Bent u op grond van een en ander bereid om, zoals bedoelde burgemeesters u vragen, «al uw invloed aan te wenden (c.q. de regie te pakken), mogelijk door het aanstellen van een «verkenner», om de continuïteit en kwaliteit van de ziekenhuiszorg in hun gemeenten te borgen»?
Ja. Mede naar aanleiding van de brief van 28 april 2020 die ik ontvangen heb van de burgemeesters uit de Achterhoek heb ik, in overleg met de zorgverzekeraars, de burgemeester, de Raad van Bestuur van Santiz en de Raad van Toezicht van Santiz besloten om een verkenner aan te stellen. Deze onafhankelijke verkenner gaat zich in de eerste fase buigen over de vraag of er nog mogelijkheden zijn om de fusie door te zetten, of dat dit gezien de (bestuurlijke) verhoudingen geen optie meer lijkt. In de tweede fase zal de verkenner zich richten op het toekomstperspectief van de zorg in de Achterhoek en zal de verkenner onderzoeken wat nodig is om de al eerder ingestelde regiogroep daadwerkelijk te starten.

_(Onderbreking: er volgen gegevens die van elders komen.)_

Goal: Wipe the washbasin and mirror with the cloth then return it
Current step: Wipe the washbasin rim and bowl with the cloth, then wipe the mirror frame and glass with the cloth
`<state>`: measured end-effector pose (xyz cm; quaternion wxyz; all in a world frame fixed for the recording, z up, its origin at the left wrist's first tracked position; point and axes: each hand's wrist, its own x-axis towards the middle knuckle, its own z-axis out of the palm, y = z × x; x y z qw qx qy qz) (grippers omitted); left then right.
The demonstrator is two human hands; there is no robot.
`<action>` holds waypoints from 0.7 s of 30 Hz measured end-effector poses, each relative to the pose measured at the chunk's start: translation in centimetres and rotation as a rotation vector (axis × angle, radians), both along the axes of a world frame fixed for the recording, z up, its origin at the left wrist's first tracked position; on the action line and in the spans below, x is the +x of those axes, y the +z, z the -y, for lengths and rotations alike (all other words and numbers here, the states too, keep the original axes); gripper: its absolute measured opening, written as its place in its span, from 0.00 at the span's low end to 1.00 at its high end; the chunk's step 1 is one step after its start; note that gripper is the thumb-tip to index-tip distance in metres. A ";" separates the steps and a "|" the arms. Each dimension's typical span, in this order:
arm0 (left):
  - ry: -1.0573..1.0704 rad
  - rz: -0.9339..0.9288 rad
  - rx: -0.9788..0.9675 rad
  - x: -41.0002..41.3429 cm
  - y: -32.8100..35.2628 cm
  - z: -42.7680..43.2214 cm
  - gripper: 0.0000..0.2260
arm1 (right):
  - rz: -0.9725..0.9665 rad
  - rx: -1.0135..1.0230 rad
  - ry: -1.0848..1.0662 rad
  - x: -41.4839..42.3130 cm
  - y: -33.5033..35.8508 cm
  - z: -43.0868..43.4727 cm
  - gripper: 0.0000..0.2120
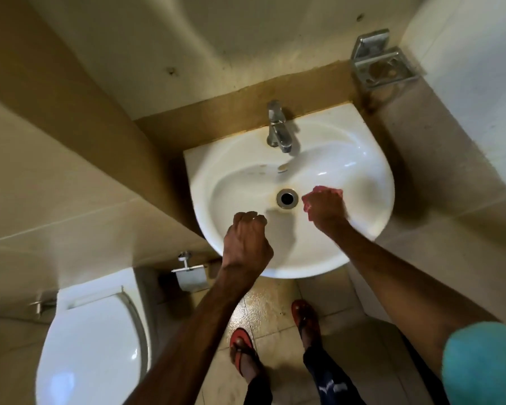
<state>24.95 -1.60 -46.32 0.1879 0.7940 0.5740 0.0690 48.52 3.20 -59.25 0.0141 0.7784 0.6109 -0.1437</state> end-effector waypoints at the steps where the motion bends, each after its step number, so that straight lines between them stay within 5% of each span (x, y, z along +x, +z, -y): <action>1: 0.003 -0.003 -0.010 -0.8 0.9 0.8 0.17 | -0.048 -0.049 0.016 -1.1 1.4 0.6 0.01; 5: 0.074 0.029 -0.063 -3.2 5.6 4.2 0.18 | -0.478 -0.262 0.001 -4.3 8.3 3.9 0.13; 11: 0.202 0.227 -0.172 -7.3 11.6 8.1 0.20 | -1.269 -0.100 -0.399 -6.9 17.6 9.8 0.18; 21: 0.359 0.635 -0.335 -12.8 19.7 9.9 0.32 | -1.901 -0.032 -0.600 -16.0 32.0 17.1 0.20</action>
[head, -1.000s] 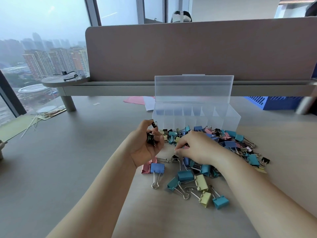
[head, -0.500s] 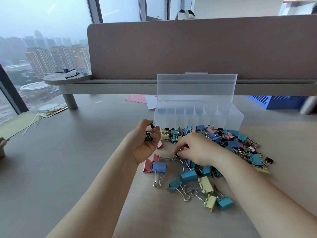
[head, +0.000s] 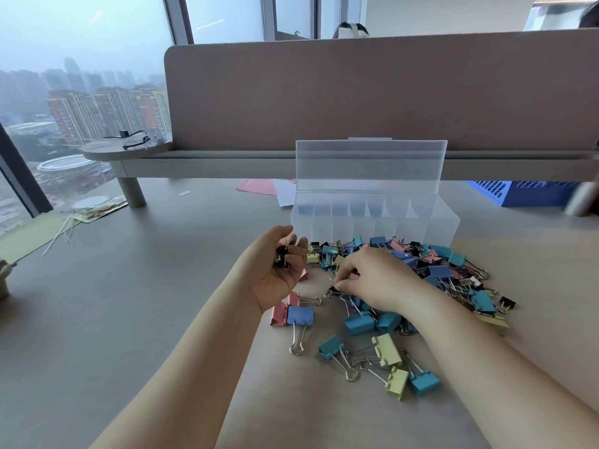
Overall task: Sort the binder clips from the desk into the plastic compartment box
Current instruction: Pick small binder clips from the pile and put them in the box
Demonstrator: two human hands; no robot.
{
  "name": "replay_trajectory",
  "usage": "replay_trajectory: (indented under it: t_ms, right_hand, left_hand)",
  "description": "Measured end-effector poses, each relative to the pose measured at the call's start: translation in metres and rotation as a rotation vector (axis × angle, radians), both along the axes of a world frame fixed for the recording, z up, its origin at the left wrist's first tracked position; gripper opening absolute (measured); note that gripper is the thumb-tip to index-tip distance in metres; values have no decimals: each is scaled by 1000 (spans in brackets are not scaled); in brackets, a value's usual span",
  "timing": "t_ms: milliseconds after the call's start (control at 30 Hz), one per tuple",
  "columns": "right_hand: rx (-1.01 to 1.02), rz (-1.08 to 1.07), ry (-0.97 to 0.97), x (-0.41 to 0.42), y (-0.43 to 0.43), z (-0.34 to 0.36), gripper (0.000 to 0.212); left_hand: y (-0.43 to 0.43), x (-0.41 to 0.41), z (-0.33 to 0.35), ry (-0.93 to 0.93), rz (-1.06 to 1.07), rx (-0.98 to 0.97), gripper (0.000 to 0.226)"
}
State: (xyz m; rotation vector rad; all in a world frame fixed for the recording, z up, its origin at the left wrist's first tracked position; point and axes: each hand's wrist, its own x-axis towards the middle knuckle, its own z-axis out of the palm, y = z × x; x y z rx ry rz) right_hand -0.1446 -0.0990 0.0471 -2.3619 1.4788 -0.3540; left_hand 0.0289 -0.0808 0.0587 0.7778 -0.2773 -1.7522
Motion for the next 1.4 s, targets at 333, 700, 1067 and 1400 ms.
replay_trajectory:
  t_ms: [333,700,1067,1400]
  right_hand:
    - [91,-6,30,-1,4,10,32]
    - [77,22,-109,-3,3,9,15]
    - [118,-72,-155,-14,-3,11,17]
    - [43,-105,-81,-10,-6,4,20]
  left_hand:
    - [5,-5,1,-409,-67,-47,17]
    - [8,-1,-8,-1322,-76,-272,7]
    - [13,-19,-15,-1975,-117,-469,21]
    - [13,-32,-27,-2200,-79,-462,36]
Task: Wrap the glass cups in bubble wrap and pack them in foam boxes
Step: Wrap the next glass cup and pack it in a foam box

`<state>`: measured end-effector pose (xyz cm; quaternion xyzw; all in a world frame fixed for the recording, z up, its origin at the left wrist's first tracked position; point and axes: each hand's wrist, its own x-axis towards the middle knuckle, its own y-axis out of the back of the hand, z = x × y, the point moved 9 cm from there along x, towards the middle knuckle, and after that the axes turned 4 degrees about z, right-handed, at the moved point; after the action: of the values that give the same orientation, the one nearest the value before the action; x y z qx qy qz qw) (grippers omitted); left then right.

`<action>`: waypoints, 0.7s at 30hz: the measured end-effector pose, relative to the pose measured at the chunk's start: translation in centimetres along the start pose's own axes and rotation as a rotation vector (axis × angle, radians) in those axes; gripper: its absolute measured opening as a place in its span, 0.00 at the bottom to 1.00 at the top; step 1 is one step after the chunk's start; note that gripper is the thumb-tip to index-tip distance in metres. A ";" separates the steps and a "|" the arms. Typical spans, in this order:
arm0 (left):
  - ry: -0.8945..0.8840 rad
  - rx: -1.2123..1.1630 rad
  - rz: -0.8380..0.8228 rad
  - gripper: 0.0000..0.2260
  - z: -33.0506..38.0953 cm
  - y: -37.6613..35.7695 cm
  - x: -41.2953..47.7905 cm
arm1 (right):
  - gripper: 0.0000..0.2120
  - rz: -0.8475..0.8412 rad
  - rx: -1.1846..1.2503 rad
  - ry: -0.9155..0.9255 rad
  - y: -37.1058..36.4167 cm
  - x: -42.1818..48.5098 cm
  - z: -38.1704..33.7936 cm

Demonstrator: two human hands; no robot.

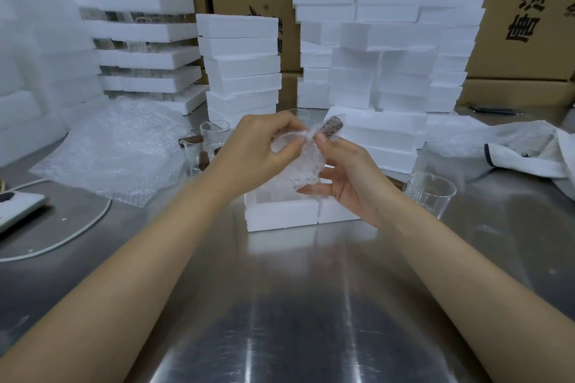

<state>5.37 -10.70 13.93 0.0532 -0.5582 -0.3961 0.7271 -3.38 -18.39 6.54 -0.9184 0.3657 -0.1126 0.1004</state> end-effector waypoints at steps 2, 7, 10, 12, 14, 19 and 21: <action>-0.018 0.021 0.010 0.04 0.2 0.3 0.1 | 0.18 0.005 -0.008 0.001 0.0 0.0 0.1; 0.020 0.070 -0.010 0.02 0.0 0.0 0.2 | 0.19 0.013 -0.049 0.024 0.0 0.0 0.0; 0.054 0.210 -0.001 0.03 -0.1 0.0 0.1 | 0.18 0.024 -0.070 0.044 0.2 0.0 -0.1; 0.065 0.312 0.012 0.05 0.0 0.1 0.0 | 0.20 0.026 -0.092 0.049 0.2 -0.1 -0.1; 0.080 0.354 0.073 0.06 0.0 0.5 -0.1 | 0.21 0.026 -0.098 0.060 0.1 -0.1 -0.3; 0.291 0.057 0.396 0.07 -2.0 3.1 -0.8 | 0.27 0.013 -0.064 0.049 -0.4 0.0 -0.4; 0.309 0.037 0.362 0.09 -2.2 2.5 -0.8 | 0.25 0.033 -0.165 0.047 -0.5 0.0 -0.1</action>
<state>8.53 -9.25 13.78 0.0257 -0.4481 -0.2362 0.8619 -3.08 -18.09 6.75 -0.9146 0.3909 -0.1020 0.0177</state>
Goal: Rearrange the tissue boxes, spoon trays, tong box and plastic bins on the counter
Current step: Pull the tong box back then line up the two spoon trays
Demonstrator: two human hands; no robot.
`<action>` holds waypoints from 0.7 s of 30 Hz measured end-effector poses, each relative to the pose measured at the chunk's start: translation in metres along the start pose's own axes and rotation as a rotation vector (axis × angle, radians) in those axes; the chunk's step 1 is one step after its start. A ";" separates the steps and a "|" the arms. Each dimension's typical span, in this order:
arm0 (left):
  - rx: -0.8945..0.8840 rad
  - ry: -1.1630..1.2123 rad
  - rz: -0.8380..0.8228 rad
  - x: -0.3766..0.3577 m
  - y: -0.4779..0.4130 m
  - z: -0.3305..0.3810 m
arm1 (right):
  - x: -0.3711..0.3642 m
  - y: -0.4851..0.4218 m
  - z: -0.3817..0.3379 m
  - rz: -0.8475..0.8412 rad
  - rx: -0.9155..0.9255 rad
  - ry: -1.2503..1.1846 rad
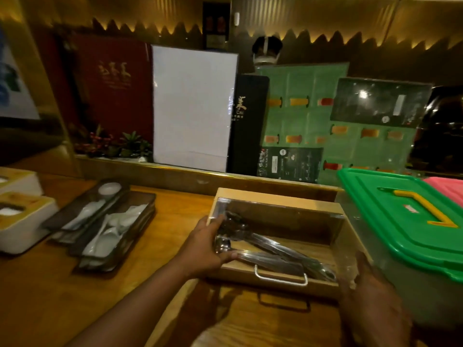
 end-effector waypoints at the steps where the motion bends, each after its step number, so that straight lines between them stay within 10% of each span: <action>1: 0.010 0.014 -0.012 0.002 0.002 -0.005 | -0.001 0.002 -0.005 -0.027 0.008 -0.087; 12: -0.034 0.016 0.058 0.074 0.032 -0.076 | -0.053 0.091 -0.186 -0.352 0.625 -0.365; 21: 0.057 -0.043 0.190 0.196 0.046 -0.208 | -0.184 0.152 -0.366 -0.419 0.671 -0.223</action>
Point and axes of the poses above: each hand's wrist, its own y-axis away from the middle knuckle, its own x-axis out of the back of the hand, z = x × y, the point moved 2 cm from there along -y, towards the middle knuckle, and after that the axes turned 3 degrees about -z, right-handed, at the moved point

Deze regiogroep levert uiteindelijk een toekomstvisie die een beeld creëert van wat er aan duurzame ziekenhuiszorg nodig is in de Achterhoek. Belangrijk hierbij is dat de verkenner een zo breed mogelijk draagvlak heeft in de regio.
Indien u de vorige vraag bevestigend beantwoordt, bent u dan ook bereid om (zoals verzocht) de burgemeesters in kwestie te betrekken bij uw vervolgstappen richting betrokken partijen?
Het is noodzakelijk dat de stappen die de verkenner initieert, worden gedragen door de betrokken partijen in de regio. Het uitgangspunt is dan ook dat de vervolgstappen in samenspraak met de regio gemaakt worden, ook de burgemeesters zijn hier onderdeel van. In nauw overleg met de burgemeesters en de zorgverzekeraars is de opdracht aan de verkenner tot stand gekomen.